Cela ne veut pas dire que l’utilisation de la technologie par les mouvements sociaux est nécessairement progressiste. À l’ère moderne, le développement de la radio était crucial pour les mouvements sociaux réactionnaires tels que la montée du national-socialisme en Allemagne. Certains de ces exemples sont bien connus et ont fait l’objet d’un examen minutieux36. Dialectiquement, la technologie crée toujours de nouveaux espaces pour la dissidence et la répression. À l’ère du numérique, l’utilisation des mises à jour de statut à des fins de propagande (terme plus précis pour « fake news ») et de surveillance démontre le danger répressif inhérent aux mises à jour de statut. L’échec apparent des mouvements sociaux alimentés par les médias sociaux, du mouvement anti-mondialisation au Printemps Arabe en passant par « #occupy, indique-t-il alors une faille inhérente à la technologie elle-même, comme le prétendent des militants de salon comme Morozov37 ?

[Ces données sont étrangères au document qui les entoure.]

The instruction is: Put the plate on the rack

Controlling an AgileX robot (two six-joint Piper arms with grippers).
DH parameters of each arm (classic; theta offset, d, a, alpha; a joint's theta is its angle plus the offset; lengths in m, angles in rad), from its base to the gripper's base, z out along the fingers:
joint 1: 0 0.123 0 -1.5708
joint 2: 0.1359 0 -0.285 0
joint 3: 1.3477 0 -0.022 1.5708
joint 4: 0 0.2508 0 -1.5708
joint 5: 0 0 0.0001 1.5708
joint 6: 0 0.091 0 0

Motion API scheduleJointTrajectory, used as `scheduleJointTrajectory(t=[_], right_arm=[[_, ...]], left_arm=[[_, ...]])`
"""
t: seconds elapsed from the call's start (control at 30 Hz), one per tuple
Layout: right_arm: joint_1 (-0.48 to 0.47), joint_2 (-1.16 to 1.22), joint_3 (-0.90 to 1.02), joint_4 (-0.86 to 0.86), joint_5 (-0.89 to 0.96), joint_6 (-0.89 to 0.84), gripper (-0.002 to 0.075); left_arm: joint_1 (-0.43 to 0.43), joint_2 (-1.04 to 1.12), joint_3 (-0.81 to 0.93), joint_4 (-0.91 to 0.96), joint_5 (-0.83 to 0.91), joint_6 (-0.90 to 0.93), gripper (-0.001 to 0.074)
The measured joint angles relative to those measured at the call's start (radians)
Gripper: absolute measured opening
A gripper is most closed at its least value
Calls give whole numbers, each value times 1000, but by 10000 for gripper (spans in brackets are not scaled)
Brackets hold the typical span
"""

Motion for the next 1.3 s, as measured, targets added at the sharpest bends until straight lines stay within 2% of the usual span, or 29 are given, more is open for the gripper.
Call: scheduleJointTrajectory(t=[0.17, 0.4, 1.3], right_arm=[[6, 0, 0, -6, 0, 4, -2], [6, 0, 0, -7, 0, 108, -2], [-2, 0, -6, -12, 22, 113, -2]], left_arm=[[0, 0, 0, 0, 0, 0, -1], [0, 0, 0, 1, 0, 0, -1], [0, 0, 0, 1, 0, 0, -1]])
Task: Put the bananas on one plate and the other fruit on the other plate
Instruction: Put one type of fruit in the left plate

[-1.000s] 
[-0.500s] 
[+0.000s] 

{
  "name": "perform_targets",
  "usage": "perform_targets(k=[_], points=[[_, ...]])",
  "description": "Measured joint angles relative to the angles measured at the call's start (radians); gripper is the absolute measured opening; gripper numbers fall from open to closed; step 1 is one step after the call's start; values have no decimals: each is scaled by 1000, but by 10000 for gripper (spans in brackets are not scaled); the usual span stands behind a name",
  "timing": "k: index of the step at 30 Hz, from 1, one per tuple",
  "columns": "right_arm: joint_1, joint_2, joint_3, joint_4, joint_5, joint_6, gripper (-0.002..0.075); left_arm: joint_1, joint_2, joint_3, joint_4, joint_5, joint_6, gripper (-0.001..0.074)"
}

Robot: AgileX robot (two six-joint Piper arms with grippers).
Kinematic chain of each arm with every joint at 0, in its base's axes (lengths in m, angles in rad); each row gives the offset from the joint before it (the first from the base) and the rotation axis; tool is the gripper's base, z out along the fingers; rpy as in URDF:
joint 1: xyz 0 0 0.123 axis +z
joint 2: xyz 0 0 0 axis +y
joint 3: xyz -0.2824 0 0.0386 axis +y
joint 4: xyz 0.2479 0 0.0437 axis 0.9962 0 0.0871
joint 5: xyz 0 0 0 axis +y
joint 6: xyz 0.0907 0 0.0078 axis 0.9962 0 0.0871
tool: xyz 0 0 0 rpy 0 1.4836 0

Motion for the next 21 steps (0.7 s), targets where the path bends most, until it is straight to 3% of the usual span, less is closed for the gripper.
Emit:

Il est plus intelligent de se demander si ces mouvements sociaux médiatisés par le Web ont vraiment échoué. Ces mouvements sociaux ont tous en quelque sorte réussi à changer les termes des configurations culturelles de leur temps en faveur des opprimés. Bien que le mouvement altermondialiste soit revolu, sa critique de la mondialisation néolibérale est aujourd’hui largement acceptée, y compris par la droite. Occupy a conduit à une renaissance du socialisme radical aux États-Unis. Black Lives Matter a apporté un examen minutieux sans précédent des forces de police. Alors que l’Égypte est à nouveau sous la dictature, la Tunisie a eu des élections démocratiques plus longtemps, même si l’avenir est toujours incertain. Le temps de la révolution n’est peut-être tout simplement pas venue ; les mouvements sociaux précédents ont été comparés par Marx à une taupe qui s’enfouit profondément dans le sol et surprend l’histoire elle-même lorsqu’elle ressort par la tête : « Bien creusé, vieille taupe ! » S’il faut bien admettre que diffuser l’information ne suffit pas, ce n’est que le premier pas d’un combat. Ce dont les mouvements sociaux ont besoin, c’est de trouver une forme d’organisation capable de soutenir l’organisation de l’autonomie. La question est alors de savoir quels types de technologies peuvent permettre les types d’auto-organisation nécessaires ? Aussi importantes que soient les mises à jour de statut, elles ne sont précisément qu’une infime facette de ce dont un mouvement social a besoin. Un mouvement social qui réussit aura besoin de bien d’autres technologies : des technologies pour la délibération et pour le vote, pour la planification et pour le suivi économique, mais aussi pour inspirer la créativité et la science. Ce que nous pouvons apprendre de l’échec des mouvements sociaux coordonnés par Indymedia et Twitter, ce n’est pas que la démocratisation généralisée de la lecture et de l’écriture est vouée à l’échec, mais que la simple mise à jour du statut ne suffit pas, une conclusion qui est trop évidente. Alors que les mouvements sociaux continueront à créer de nouveaux outils et à utiliser les outils existants de manière imprévue, l’avenir de la technologie est encore en cours d’écriture.